The process of converting Ayn Rand‘s seminal tome, “Atlas Shrugged,” into a screenplay could no doubt be a film in and of itself. Rand’s densely packed writing and stilted use of dialogue came across as being flatter than a bad production of a Mamet play. The filmmakers seemed to be too reverential to Rand’s words, making much of the acting come across as wooden and coldly mechanical. (However, one does not know the restraints put upon them by the all-powerful Rand Foundation regarding artistic license.) The casting was excellent and, despite the aforementioned dialogue constraints, the actors and characters were believable – at least for those who’ve read the novel. The cinematography* stunningly evoked an age of opulent and muscular industrial barons. But the production design sometimes seemed a bit lazy (deserts in Wisconsin, newspapers galore, current model cars for the year 2016).

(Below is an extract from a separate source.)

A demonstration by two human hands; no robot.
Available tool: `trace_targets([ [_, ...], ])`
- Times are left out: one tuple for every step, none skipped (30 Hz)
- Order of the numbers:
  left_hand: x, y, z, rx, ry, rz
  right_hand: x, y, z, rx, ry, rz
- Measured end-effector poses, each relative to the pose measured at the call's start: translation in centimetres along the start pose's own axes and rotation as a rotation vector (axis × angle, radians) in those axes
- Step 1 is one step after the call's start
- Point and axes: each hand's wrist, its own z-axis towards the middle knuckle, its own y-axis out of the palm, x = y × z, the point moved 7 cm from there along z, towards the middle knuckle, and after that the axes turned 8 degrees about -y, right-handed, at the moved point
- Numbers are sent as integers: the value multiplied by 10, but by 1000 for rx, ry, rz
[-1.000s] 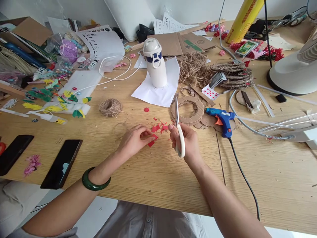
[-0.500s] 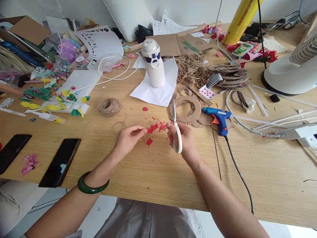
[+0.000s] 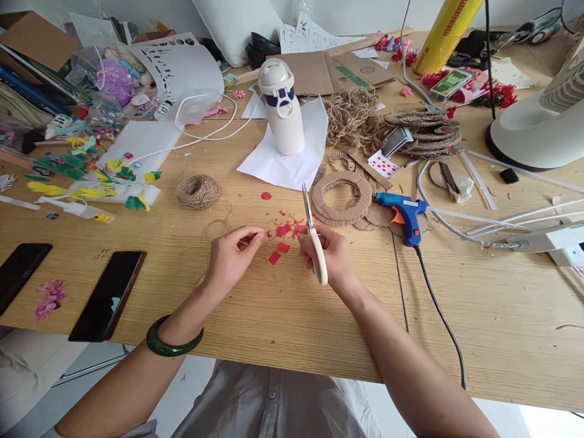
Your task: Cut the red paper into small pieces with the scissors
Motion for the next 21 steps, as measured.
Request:
trace_targets([
  [3,-1,-1,-6,38,-12,0,-1,0,5,-3,0],
  [5,0,-4,-26,71,-19,-1,-1,0,11,-7,1],
  [6,1,-6,-57,88,-14,-2,-2,0,15,-11,4],
  [6,3,-9,-100,90,4,-2,-2,0,18,-15,8],
  [6,7,-11,-152,79,35,-3,-3,0,21,-18,13],
  [4,11,-14,-202,58,72,-3,-3,0,26,-19,17],
  [1,14,-16,-243,34,112,-4,-3,-1,32,-20,19],
  [-1,18,-17,-273,13,147,-4,-3,-1,37,-20,20],
  [-3,20,-18,-286,-3,173,-4,-3,-1,42,-19,21],
  [-3,21,-18,-288,-11,189,-4,-3,-1,45,-18,23],
  [-4,23,-18,-285,-14,196,-3,-3,-1,47,-16,25],
  [-3,24,-17,-284,-14,199,-3,-3,-1,45,-14,26],
  [-3,25,-16,-283,-15,199,-2,-3,-1,42,-12,28],
  [-3,25,-15,-279,-17,200,-2,-3,-1,37,-13,28],
  [-2,25,-15,-271,-21,202,-2,-2,-1,32,-15,26],
  [-2,25,-14,-263,-23,203,-3,-2,-1,28,-19,25],
  [-2,25,-14,-254,-21,203,-3,-2,-1,26,-22,23],
  [-1,25,-14,-248,-17,200,-4,-2,-2,26,-24,22],
  [-1,25,-13,-242,-14,190,-4,-2,-2,24,-23,20],
  [-1,24,-13,-238,-18,170,-4,-1,-2,20,-20,14],
  [-2,23,-13,-235,-30,134,-4,-1,-3,15,-17,7],
])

A $15Million dollar budget doesn’t go too far with a project this size that was set in the late ’40s. I felt the film may have been better realized as either a period piece or bumped farther into the future – airplanes instead of trains, a few concept cars, some hi-tech PDA’s, and dump the newspapers and Blackberrys™.
Judging by the audience reactions and applause, the story itself resonates with Rand aficionados. However, the principles of altruistic collectivism expoused by Rand’s antagonists fall firmly into the sweet spot of today’s Kumbaya-singing youth culture.
The film’s friction point was clear: individualism, innovation, privatization and the desire for wealth is bad versus economic and social equality for all is good.
So, although the story itself was clearly of its time, it is also very timely.
*Techies note: this film was shot on the Red Digital Camera System™, digital intermediary to 35mm.